• [SOURCE MATERIAL]
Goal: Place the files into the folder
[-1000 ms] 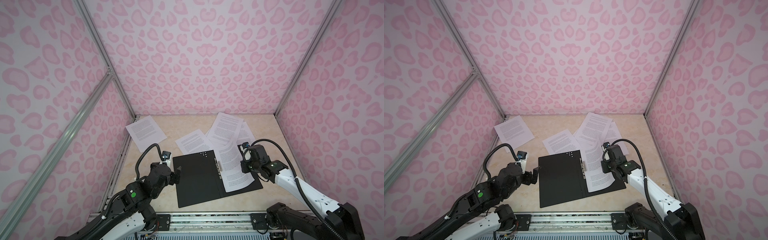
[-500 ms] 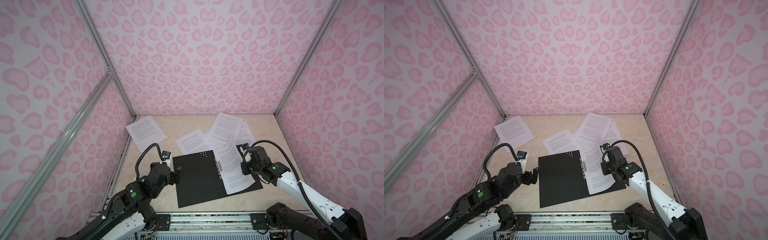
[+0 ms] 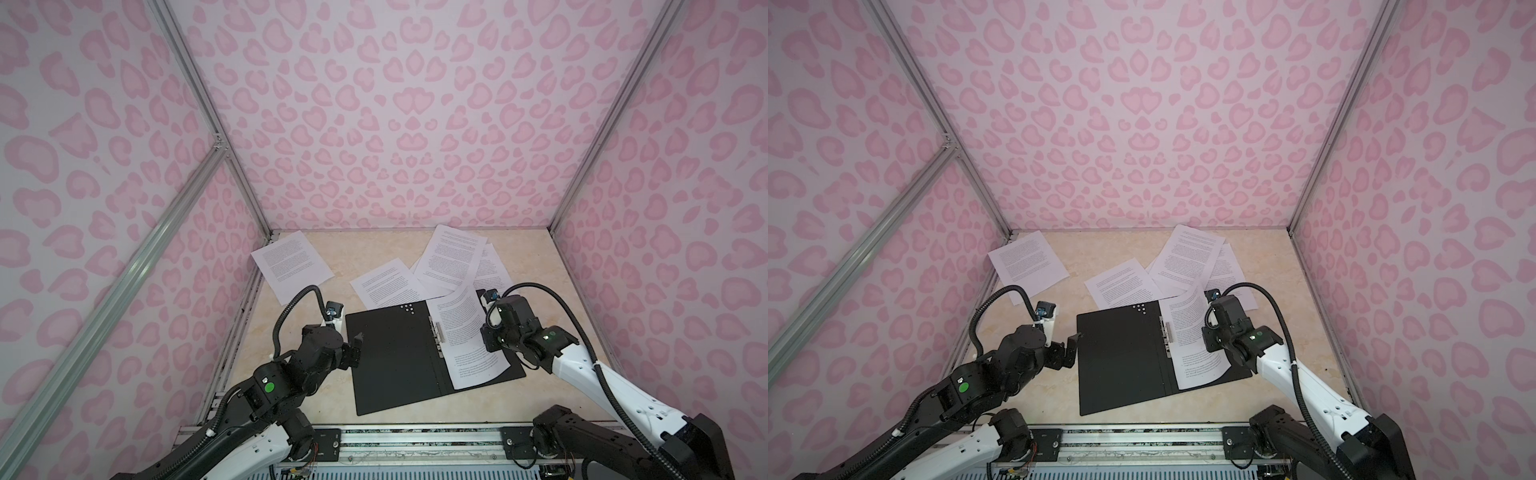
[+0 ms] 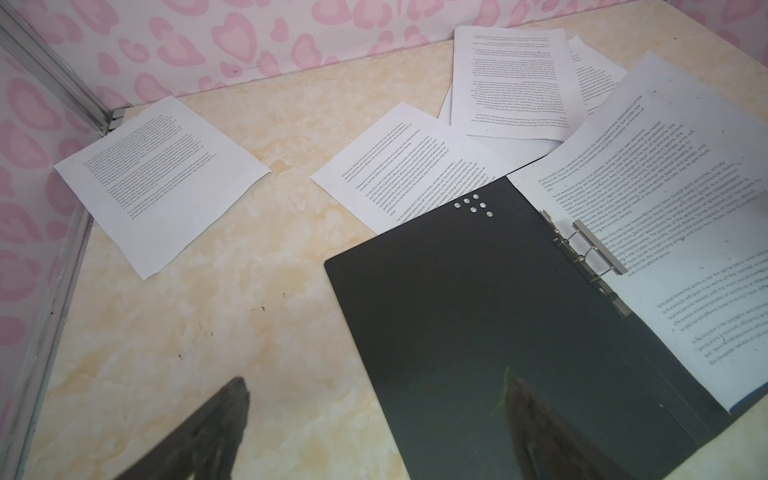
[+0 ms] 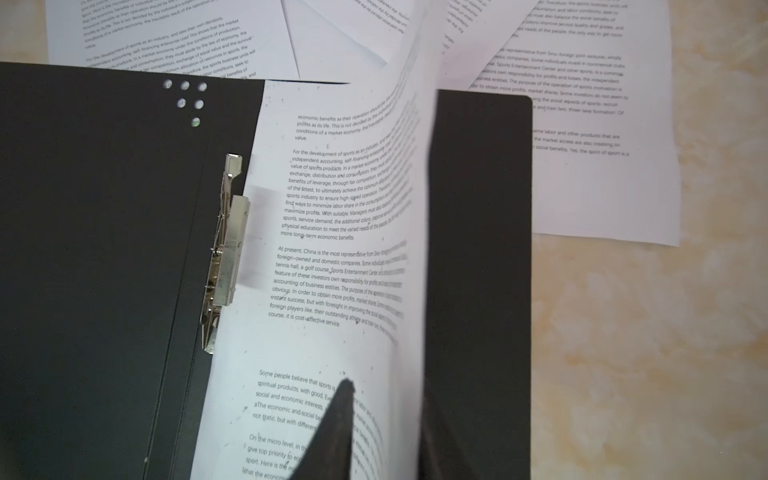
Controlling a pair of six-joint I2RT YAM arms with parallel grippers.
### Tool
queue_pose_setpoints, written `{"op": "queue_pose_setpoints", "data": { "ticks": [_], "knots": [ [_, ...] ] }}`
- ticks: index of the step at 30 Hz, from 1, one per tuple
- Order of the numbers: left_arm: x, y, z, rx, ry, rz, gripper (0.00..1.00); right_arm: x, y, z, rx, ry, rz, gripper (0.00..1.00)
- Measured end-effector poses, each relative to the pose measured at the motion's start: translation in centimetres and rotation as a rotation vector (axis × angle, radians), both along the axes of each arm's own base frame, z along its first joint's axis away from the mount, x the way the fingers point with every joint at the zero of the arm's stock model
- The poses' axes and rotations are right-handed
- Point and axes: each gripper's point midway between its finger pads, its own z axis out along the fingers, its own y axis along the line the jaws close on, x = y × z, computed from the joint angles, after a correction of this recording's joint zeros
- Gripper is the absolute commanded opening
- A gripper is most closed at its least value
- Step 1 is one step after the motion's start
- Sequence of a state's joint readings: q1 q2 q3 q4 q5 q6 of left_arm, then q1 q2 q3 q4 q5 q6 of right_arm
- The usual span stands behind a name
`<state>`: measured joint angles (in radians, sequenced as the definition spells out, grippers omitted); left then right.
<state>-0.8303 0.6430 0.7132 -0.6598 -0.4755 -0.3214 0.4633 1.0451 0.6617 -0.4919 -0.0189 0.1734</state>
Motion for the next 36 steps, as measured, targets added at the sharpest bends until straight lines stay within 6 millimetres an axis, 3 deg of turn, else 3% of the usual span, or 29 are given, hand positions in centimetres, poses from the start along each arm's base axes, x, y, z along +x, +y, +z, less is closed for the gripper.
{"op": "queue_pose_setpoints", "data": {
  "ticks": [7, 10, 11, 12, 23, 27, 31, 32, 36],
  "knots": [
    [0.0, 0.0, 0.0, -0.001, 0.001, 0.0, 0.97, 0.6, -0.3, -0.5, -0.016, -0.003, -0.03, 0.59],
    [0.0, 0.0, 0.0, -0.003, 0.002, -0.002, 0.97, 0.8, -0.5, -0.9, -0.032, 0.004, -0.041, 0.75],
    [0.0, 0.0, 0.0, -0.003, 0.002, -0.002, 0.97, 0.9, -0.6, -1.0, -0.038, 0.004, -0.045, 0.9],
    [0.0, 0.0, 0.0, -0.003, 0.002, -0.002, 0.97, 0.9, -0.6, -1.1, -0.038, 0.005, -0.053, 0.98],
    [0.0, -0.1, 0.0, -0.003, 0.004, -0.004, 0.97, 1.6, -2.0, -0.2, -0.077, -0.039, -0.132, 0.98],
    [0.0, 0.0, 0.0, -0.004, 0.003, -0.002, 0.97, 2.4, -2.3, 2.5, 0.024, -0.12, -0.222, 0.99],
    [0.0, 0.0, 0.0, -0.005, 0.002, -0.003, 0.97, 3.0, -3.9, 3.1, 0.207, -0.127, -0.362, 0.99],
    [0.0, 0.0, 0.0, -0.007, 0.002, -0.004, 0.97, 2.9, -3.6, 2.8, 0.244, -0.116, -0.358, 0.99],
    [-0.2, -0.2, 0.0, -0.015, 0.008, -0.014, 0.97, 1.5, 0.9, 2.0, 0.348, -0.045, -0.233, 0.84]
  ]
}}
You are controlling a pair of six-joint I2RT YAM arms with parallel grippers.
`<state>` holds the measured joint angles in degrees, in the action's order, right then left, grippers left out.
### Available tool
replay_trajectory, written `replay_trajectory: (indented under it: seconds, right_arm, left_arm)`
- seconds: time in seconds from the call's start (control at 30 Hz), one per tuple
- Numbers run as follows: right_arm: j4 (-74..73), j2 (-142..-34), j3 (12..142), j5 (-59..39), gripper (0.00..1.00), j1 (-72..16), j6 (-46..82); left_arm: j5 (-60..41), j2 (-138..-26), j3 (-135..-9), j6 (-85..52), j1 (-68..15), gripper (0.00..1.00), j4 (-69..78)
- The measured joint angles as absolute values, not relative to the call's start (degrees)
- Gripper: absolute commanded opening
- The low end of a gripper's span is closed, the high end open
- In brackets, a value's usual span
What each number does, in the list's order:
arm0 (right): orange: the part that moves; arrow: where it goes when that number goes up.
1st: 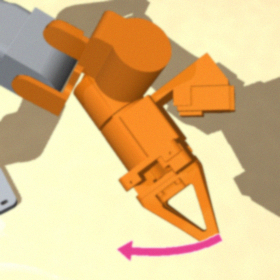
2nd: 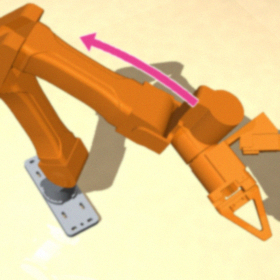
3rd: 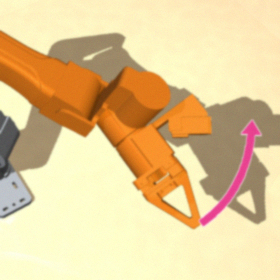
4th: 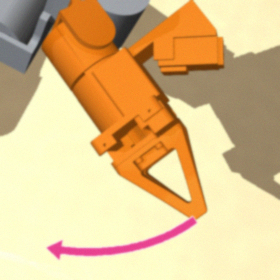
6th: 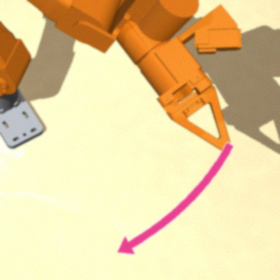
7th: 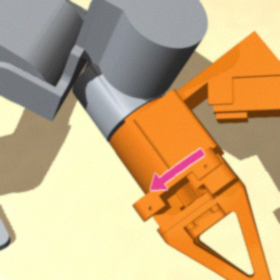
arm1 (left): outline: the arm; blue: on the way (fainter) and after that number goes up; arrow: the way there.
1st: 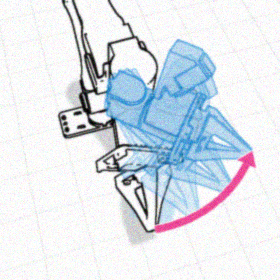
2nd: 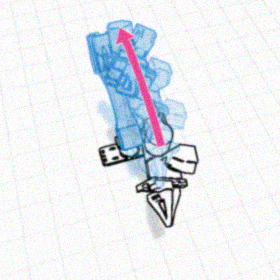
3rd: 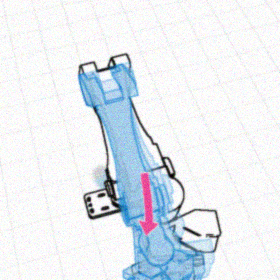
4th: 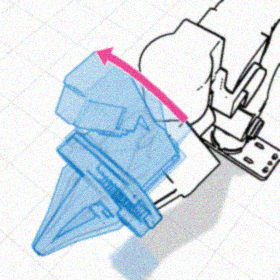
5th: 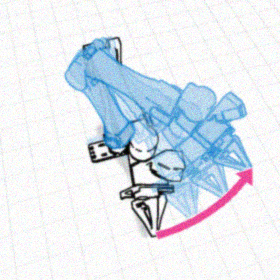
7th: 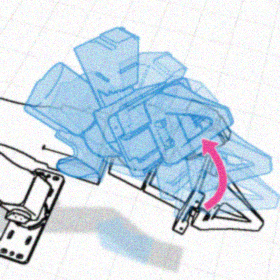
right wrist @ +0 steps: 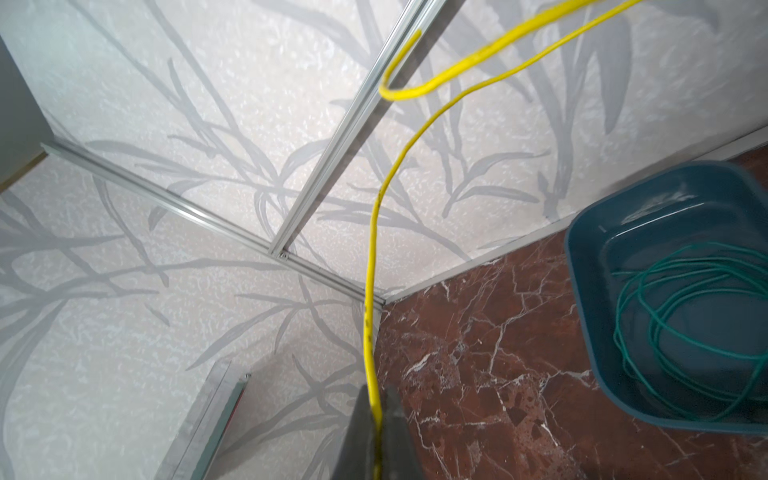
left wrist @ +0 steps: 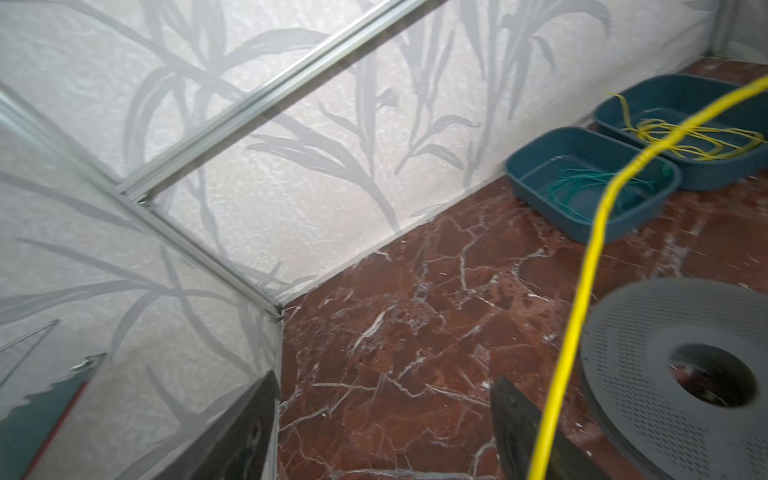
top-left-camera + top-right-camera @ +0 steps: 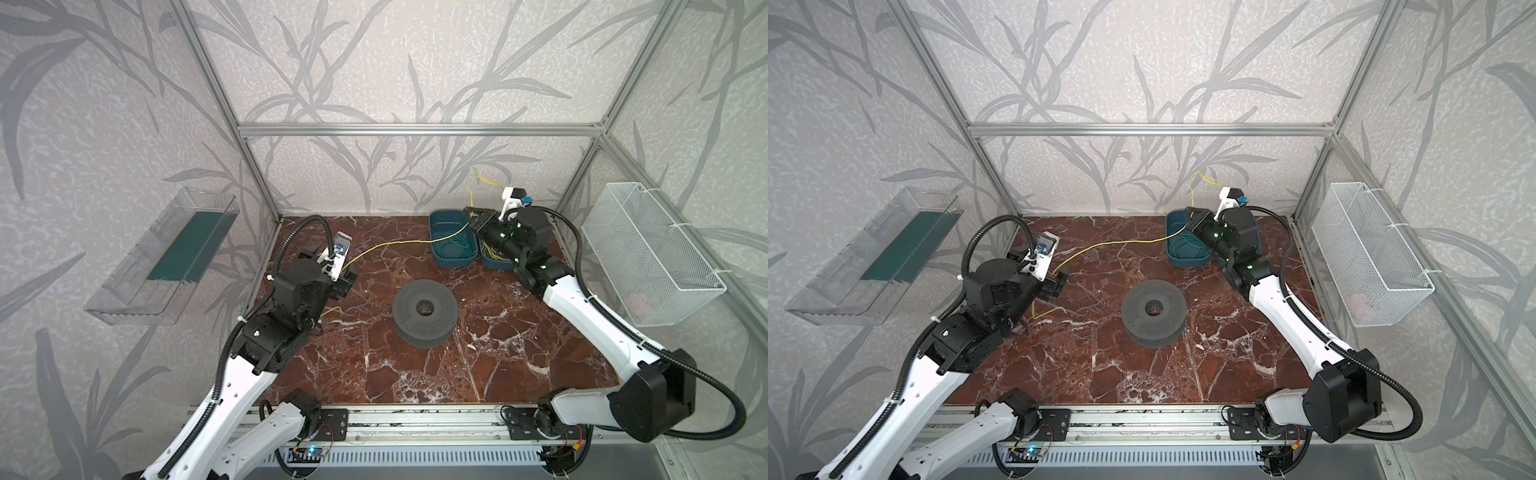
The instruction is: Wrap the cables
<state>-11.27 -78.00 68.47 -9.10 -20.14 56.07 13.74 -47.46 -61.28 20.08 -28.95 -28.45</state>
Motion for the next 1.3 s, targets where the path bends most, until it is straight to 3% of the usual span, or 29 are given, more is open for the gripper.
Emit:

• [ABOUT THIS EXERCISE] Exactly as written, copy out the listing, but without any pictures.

• [RESPONSE AREA]
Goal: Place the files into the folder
[-1000 ms] 
[-500 ms] 
[+0 ms] 
[+0 ms] 
[+0 ms] 
Controlling a pair of six-joint I2RT YAM arms with parallel grippers.
### Tool
queue_pose_setpoints, written `{"op": "queue_pose_setpoints", "data": { "ticks": [_], "knots": [ [_, ...] ] }}`
- ticks: index of the step at 30 Hz, from 1, one per tuple
- Order of the numbers: left_arm: x, y, z, rx, ry, rz, gripper (0.00..1.00); right_arm: x, y, z, rx, ry, rz, gripper (0.00..1.00)
- Measured end-effector poses, each relative to the pose measured at the motion's start: translation in centimetres and rotation as a rotation vector (axis × angle, radians), both along the axes of each arm's own base frame, z along its first joint's axis away from the mount, x the way the fingers point with every joint at the zero of the arm's stock model
- The poses' axes and rotations are right-handed
- Point and axes: each gripper's point midway between its finger pads, its own z axis out along the fingers, its own y axis along the line the jaws close on, x = y × z, computed from the joint angles, after a correction of this recording's joint zeros
- Gripper is the absolute commanded opening
- A gripper is most closed at its least value
- Step 1 is one step after the motion's start
- Sequence of a state's joint readings: q1 q2 q3 q4 q5 q6 of left_arm, then q1 q2 q3 q4 q5 q6 of right_arm
- The usual span stands behind a name
`<state>`: measured joint angles (in radians, sequenced as the definition spells out, grippers omitted); left then right.
<state>-0.8303 0.6430 0.7132 -0.6598 -0.4755 -0.3214 0.4633 1.0451 0.6617 -0.4919 -0.0189 0.1734</state>
Motion for the next 36 steps, as measured, targets added at the sharpest bends until straight lines stay within 6 millimetres an axis, 3 deg of turn, else 3% of the usual span, or 29 are given, hand positions in centimetres, poses from the start along each arm's base axes, x, y, z along +x, +y, +z, less is closed for the gripper.
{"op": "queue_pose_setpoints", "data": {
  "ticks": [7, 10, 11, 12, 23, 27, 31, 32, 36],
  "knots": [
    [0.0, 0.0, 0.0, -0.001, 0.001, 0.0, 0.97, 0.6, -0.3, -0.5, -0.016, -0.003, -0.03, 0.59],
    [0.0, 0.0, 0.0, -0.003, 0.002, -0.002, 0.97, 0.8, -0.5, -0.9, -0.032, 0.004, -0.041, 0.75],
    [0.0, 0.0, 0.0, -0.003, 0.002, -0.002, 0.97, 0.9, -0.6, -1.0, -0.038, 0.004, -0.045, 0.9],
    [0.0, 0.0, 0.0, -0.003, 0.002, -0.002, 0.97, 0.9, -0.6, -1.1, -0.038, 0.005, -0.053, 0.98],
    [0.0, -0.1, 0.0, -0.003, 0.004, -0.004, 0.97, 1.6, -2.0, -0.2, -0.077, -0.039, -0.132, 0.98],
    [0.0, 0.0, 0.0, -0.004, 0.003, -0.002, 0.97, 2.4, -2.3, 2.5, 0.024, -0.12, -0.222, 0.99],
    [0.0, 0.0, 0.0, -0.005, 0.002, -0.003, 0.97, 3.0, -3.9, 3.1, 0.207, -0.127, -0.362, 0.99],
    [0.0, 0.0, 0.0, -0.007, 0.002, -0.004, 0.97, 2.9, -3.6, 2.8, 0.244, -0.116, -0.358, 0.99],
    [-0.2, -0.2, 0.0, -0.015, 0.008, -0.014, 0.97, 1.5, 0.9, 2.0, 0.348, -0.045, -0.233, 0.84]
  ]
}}
You are controlling a pair of six-joint I2RT YAM arms with parallel grippers.
`<state>` holds the measured joint angles in degrees, in the action's order, right then left, grippers left out.
### Available tool
replay_trajectory, written `replay_trajectory: (indented under it: seconds, right_arm, left_arm)`
- seconds: time in seconds from the call's start (control at 30 Hz), one per tuple
- Numbers run as follows: right_arm: j4 (-74..73), j2 (-142..-34), j3 (12..142), j5 (-59..39), gripper (0.00..1.00), j1 (-72..16), j6 (-46..82); left_arm: j5 (-60..41), j2 (-138..-26), j3 (-135..-9), j6 (-85..52), j1 (-68..15), gripper (0.00..1.00), j4 (-69..78)
- The measured joint angles as absolute values, not relative to the call's start (degrees)
- Gripper: absolute commanded opening
- The low end of a gripper's span is closed, the high end open
- In brackets, a value's usual span
What each number does, in the list's order:
arm0 (right): orange: the part that moves; arrow: where it goes when that number goes up.
1st: 
2nd: 
3rd: 
4th: 
6th: 
7th: 
arm1 (left): outline: the arm; blue: on the way (fainter) and after that number goes up; arrow: the way there.
1st: 
2nd: 
3rd: 
4th: 
5th: 
7th: 
right wrist @ +0 steps: 
left wrist @ +0 steps: 
top-left-camera + top-right-camera @ +0 steps: 
The instruction is: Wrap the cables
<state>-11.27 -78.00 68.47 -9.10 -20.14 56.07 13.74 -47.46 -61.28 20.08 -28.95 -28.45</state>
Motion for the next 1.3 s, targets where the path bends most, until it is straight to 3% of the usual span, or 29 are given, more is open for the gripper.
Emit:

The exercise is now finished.